### [Dataset content]
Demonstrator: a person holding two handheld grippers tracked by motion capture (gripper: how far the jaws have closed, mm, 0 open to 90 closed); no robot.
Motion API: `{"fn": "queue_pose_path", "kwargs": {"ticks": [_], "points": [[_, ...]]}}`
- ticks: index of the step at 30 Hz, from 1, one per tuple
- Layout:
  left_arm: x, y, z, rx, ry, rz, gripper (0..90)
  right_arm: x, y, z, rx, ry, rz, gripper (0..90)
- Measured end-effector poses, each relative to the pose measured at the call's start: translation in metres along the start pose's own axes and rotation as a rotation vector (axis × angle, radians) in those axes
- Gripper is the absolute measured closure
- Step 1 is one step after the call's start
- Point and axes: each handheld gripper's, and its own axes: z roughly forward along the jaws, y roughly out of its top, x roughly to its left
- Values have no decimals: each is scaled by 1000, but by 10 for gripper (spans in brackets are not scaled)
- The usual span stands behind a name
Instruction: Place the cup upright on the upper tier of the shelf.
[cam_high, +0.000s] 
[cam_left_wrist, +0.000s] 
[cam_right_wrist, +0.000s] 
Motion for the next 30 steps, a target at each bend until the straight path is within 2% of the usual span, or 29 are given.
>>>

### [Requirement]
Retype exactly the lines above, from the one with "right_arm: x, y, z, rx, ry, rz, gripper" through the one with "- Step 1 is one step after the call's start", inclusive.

### [Exercise solution]
  right_arm: x, y, z, rx, ry, rz, gripper (0..90)
- Measured end-effector poses, each relative to the pose measured at the call's start: translation in metres along the start pose's own axes and rotation as a rotation vector (axis × angle, radians) in those axes
- Gripper is the absolute measured closure
- Step 1 is one step after the call's start

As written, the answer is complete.